Your neglected grill may have been gathering dust throughout the cruel winter, but it’s finally time to light up the charcoal or fill the propane tank and let the grilling season commence! Whether you’re grilling a simple weeknight meal for one or hosting an epic backyard bash, these five basic tips will help ensure that your food is grilled perfectly every time.
- Preheat your Grill
This one takes some patience, but preheating your grill for at least 15 minutes will drastically improve the quality of your food. If you’re using gas, light the burners and close the lid to preheat. If you’re a charcoal fan, you need to let the coals almost fully ash over, and then add the cooking grate and preheat. The food will be less likely to stick to the grates, you’ll achieve better sear marks, and it will cook more evenly.
- Clean Your Grill Grates
Dirty grates can derail your grilling session before it even begins.

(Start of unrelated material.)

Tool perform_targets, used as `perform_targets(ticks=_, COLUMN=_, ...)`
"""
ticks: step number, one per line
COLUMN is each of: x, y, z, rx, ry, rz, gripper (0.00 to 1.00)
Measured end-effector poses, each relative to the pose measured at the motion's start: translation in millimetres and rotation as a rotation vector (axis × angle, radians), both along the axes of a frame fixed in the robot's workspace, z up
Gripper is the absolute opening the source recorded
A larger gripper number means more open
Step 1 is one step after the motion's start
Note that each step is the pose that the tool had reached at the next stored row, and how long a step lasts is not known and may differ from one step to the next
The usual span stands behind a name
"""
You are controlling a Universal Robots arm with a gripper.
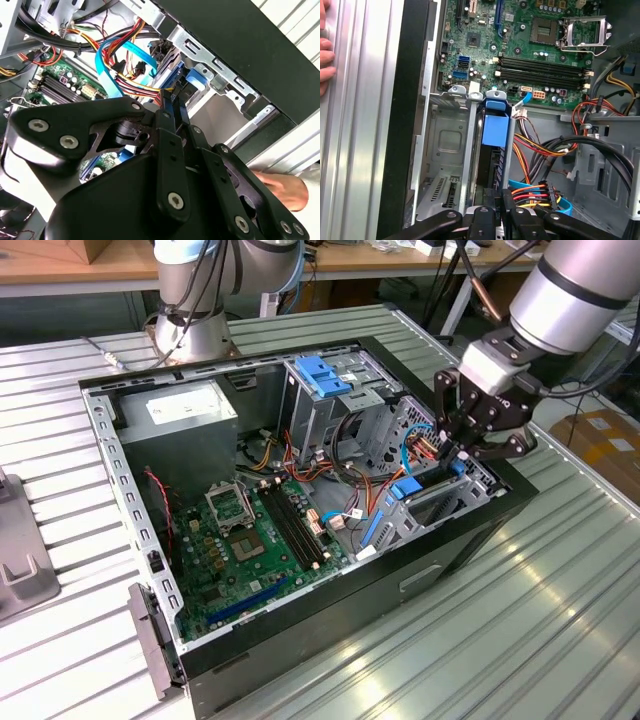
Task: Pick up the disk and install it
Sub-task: 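Insert the first disk wire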
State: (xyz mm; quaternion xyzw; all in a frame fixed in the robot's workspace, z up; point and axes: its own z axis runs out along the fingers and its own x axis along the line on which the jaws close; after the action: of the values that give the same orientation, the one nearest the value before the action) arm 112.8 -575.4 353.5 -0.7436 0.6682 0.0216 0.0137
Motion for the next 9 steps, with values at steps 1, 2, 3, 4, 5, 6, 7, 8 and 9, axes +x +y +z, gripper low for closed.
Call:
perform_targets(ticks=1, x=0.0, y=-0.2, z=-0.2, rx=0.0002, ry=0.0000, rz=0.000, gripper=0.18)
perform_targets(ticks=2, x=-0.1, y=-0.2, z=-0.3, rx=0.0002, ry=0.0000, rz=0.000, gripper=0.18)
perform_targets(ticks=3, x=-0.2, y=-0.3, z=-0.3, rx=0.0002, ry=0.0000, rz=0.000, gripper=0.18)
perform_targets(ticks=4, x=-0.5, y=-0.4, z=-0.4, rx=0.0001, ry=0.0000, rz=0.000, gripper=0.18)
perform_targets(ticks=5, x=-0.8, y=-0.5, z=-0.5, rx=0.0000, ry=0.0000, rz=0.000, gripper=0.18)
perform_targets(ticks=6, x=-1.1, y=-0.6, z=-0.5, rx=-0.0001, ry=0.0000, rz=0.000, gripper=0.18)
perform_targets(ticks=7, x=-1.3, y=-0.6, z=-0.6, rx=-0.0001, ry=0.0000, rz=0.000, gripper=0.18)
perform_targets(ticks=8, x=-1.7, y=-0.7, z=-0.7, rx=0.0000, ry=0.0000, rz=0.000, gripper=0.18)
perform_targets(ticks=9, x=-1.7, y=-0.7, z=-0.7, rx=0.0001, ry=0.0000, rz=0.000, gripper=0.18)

Caked-on food causes sticking, increases the risk of flare-ups, and imparts a burnt flavor to your food. Once your grill has preheated, use a grill brush – or if you don’t have one, some balled-up aluminum foil and tongs – and scrape the stuck-on bits until clean. Finally, use a cloth and a small amount oil to rub down the clean grates to reduce the chance of sticking.
- Use a Digital Instant-Read Thermometer
When it comes to grilling meat, cooking the food to the proper temperature is the biggest key to success. The high heat of the grill can turn meat from succulent and juicy to scorched and dry in minutes. Use a digital instant-read thermometer to know exactly when your food is cooked to a safe temperature, and you’ll never have to worry about overcooking your grilled feast!
- Learn the Differences Between Direct and Indirect Cooking
Not all founds bound for the grill are created equal. For instance, a small steak or kabob can be cooked quickly over high heat to achieve a nice sear and maintain an interior that is cooked to medium. Conversely, a whole chicken or large roast cooked directly over high heat will burn on the outside before the inside reaches the desired level of doneness. Mitigate this problem by employing different levels of heat depending upon your needs. For a small, quick-cooking item, cook directly over a high gas flame or a single layer of charcoal. When you need to cook something more slowly, place the food away from the area where the flame is lit or pile up the charcoal into one section and cook on the opposite side.
- Don’t Forget About the Vegetables
While a succulent piece of grilled meat is almost always a showstopper, don’t forget that grilling can infuse vegetables with incredible flavor. Imparting some charred flavor on an otherwise bland zucchini makes for a delicious side. Grilled corn-on-the-cob is also a summertime staple, and even marinated tofu can be great fodder for the grilling enthusiast.